Let go of what does not serve you – Make room for what is still to come

 

Letting go easily has never been a strength of mine. Admittedly, anything I’ve ever let go had claw marks on it from holding on too tightly. I’ve lived most of my adult life heavily attaching myself to things, people, feelings and identities. In the event I did let go, the pain was so overwhelming that I would lose myself in the process.

In reality, things, people, feelings, they all come and go, in and out of our lives in different times. What I’ve come to realize is that no matter what the season, everything comes into our life for a reason. There are small lessons in every situation, but you need to have the awareness to acknowledge them. When their shelf life is through, they leave you,  hopefully, stronger and wiser than when they found you. Still, the toughest thing to do is to let go of the person, the feeling, the thing, that you desire to keep around. It takes grace to let them go willingly, without a struggle.

Desire and attachment are two things that stand in the way of my true happiness. Acquiring or holding on to what I value most takes up vital energy that could be better spent allowing myself to be present and enjoy the moment. I get so anxious over the stress of losing or attaining that I don’t value what I already have. It prevents me from putting my trust and faith in the universe that I have all that I need and that it will always support me.

I’ve recognized my inability to put trust and faith in the universe and have been working to correct these shortcomings. In the past few months, I have been mentally preparing myself to let go. I have already let go of a job that did not serve me and my greatest potential. I’ve let go of a great place to live, but one that I have outgrown emotionally and spiritually. And now I am letting go of the past, letting go of my life in Philadelphia and beginning a new chapter, starting with an adventure in Australia.

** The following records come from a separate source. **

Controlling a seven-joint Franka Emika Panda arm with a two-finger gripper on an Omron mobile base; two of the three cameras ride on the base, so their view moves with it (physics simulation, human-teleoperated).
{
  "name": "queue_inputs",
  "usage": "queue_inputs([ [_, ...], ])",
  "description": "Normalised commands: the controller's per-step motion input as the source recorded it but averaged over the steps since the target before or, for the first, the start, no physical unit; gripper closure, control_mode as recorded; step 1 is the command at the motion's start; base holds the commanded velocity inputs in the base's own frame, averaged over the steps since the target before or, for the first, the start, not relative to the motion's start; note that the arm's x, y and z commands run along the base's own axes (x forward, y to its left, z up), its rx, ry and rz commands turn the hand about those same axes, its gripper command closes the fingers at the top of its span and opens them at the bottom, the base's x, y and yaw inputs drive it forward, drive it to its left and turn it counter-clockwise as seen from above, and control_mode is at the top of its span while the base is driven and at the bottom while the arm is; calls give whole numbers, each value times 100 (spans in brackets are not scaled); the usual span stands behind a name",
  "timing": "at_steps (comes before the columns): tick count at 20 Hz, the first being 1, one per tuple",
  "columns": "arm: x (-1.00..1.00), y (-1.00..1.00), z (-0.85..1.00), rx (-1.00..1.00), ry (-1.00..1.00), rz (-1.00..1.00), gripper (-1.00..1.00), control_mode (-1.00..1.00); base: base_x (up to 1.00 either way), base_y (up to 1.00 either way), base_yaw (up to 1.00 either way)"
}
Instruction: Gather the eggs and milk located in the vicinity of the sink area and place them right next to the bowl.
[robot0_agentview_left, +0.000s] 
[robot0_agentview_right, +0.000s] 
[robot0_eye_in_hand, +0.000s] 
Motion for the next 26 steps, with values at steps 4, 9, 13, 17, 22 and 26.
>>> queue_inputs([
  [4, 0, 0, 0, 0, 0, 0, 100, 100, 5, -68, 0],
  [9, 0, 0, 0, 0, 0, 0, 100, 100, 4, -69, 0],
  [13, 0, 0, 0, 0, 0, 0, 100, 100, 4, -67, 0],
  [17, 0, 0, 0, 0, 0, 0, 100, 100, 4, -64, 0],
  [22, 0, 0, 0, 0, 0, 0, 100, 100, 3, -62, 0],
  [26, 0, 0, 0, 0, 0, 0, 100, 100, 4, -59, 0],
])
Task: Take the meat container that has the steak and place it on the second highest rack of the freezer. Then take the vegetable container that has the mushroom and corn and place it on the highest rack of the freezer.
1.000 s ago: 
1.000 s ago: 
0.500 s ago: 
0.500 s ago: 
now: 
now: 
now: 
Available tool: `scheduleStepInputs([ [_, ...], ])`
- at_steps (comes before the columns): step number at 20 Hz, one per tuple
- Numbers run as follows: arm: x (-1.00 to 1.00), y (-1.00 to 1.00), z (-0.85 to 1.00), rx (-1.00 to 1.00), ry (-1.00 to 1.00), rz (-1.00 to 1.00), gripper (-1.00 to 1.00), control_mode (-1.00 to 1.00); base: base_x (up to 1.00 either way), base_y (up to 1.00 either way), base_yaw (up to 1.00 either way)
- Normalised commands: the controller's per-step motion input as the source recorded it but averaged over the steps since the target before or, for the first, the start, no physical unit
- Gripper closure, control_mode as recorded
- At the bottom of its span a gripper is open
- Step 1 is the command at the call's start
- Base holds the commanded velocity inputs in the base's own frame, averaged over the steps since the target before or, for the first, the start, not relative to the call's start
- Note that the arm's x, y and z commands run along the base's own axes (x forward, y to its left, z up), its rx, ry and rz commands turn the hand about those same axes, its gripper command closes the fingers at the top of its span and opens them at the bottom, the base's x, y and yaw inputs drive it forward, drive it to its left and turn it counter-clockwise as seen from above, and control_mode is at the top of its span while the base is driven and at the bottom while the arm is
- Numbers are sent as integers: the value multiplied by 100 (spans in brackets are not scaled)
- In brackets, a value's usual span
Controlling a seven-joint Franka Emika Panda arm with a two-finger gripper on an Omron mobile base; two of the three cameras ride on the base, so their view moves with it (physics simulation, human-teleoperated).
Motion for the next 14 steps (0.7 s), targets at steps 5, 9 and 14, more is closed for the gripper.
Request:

To me, my adventure in Australia is my ultimate experiment in letting go. To much of people’s dismay, when I talk about my plans for Australia, I very adamantly state, “My plan is to have no plan.” After that statement, I get confused looks, clarifying questions, and phrases like “God bless you!” or “you’re so brave!” I guess people tend to plan large trips like this, but ultimately, I think I get the most out of traveling when I am planning on the fly. Concrete plans are being sorted and figured out while I’m here in Australia. Jobs, living arrangements, friends, they all have come into my life when I needed them.

One day, while I was relaxing on the beach in Hawaii (my pre-adventure vacation), I started to feel a bit lonely on my own. I put my head down for 5 minutes and when I got back up, I took my camera out of my bag to shoot a few pictures, and the guy next to me started chatting with me about cameras. The next thing I knew we went out for drinks and dinner. It was one of the best dates I’ve ever had!

The first day I arrived in Australia, I was anxiously anticipating my new life and worrying about what could go wrong.  When I walked into my hostel room, I met a girl named Katie, and we became good friends over the few short days I stayed at the hostel. We walked around Cairns, partied and had lots of laughs along the way. After my hostel stay, I worked out a work exchange with a family living in Cairns. The husband and wife are travel agents who have helped me to book excursions during my stay in Cairns. They have even offered to keep in touch throughout my stay in Australia to help me book more side trips. Steve and I talk about politics every morning, and have chatted extensively about our adventures abroad. Maria is the nicest, caring mother who ensures I have clean clothes, and a well fed stomach each day. After the partying scene at the hostel, it was nice to come to a chill, relaxed, warm and welcoming home where I have my own room and a comfy bed.

Things have indeed worked themselves out nicely, and I hope that things will continue to work out in my favor. As someone I met on my travels told me, “Jump, and the net will be revealed.” Well, coming to Australia and leaving my old life behind was my “jump”, and the “net” is slowly being revealed as I continue on this adventure.